Oddly enough


Oddly enough

Germany: Pedestrian hits BMW with bologna

BERLIN

A BMW driver brought out the wurst in a pedestrian in Germany, who dented the luxury vehicle with a foot-long bologna, saying the car was going too fast and endangering his son.

Police in the eastern city of Neubrandenburg said the sausage strife broke out when the 49-year-old man and his 8-year-old son were crossing the street.

As a 47-year-old BMW driver tried to scoot quickly into a nearby parking spot, the pedestrian yelled “stop” but after the car didn’t slow, he threw the sausage he was carrying at it.

The bologna triumphed over Bavarian engineering, leaving a small dent in the BMW’s back right door.

Police say the pedestrian is suspected of causing property damage.
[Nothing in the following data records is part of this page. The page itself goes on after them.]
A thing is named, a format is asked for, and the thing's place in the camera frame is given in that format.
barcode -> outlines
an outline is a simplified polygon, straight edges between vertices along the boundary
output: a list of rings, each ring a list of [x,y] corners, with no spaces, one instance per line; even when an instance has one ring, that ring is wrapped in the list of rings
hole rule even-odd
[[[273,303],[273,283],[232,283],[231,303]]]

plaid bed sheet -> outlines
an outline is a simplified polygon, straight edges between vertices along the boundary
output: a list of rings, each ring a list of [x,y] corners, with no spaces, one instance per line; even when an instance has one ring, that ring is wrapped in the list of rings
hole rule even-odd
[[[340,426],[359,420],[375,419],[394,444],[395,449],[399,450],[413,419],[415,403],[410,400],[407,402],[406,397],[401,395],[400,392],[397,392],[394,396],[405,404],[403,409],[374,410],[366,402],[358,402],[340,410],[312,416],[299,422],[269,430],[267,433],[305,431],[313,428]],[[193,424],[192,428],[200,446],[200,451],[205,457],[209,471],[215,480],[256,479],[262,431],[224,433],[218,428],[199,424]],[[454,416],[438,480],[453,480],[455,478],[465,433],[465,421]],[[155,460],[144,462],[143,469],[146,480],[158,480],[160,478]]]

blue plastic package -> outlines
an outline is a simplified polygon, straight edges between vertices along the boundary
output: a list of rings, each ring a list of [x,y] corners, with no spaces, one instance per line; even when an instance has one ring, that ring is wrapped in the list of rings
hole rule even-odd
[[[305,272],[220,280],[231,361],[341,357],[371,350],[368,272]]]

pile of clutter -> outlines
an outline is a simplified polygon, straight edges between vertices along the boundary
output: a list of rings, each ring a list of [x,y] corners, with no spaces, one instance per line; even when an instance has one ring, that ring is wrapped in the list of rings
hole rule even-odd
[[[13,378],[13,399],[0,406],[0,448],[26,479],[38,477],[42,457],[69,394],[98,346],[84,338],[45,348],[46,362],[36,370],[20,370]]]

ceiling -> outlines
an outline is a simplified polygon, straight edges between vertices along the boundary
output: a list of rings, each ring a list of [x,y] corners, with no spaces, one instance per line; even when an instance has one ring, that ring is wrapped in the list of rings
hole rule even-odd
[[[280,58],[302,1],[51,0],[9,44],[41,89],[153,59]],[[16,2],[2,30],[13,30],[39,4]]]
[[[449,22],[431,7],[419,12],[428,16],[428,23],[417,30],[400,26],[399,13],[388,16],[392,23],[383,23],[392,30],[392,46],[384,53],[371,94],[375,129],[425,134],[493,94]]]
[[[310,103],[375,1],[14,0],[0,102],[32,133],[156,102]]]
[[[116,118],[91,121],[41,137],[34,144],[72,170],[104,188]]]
The bologna was not seized as evidence.

Hospital breaks out in hives at finding of bees

LONDON

A British hospital discovered it had become home to more than 100,000 bees when patients noticed honey dripping down the walls.

Beekeepers were summoned to Rockwood Hospital in Cardiff, Wales, after the discovery last month, and found a large colony of bees in the roof above a ward.

Abigail Reade of the Tree Bee Society charity said that honey was “dripping through the ceiling tiles, it was dripping down the walls.”

She said the hive had gone unnoticed for up to five years. It’s thought warm summer weather melted some of the wax, releasing the honey.

Beekeepers from the society removed some 70,000 bees by cutting a hole in the roof. A second colony was removed later from another part of the hospital.

Funeral had no attendees, so 30 strangers showed up

ORANGETOWN, N.Y.

About 30 people have paid their respects to a woman they never met after responding to a call for attendees for a suburban New York funeral at which no one was expected to show up.

The Journal News reports the strangers served as Francine Stein’s pallbearers and also helped bury her during the service recently at a cemetery in Orangetown.

Stein died at age 83. Rabbi Elchanan Weinbach officiated the service and says there was no eulogy because he didn’t know anything about the woman. He learned at the cemetery that Stein was a musician and had taught at the Juilliard School.

The call for volunteers came on Facebook from Weinbach’s daughter.

One attendee said she came to the service as a simple act of “human decency.”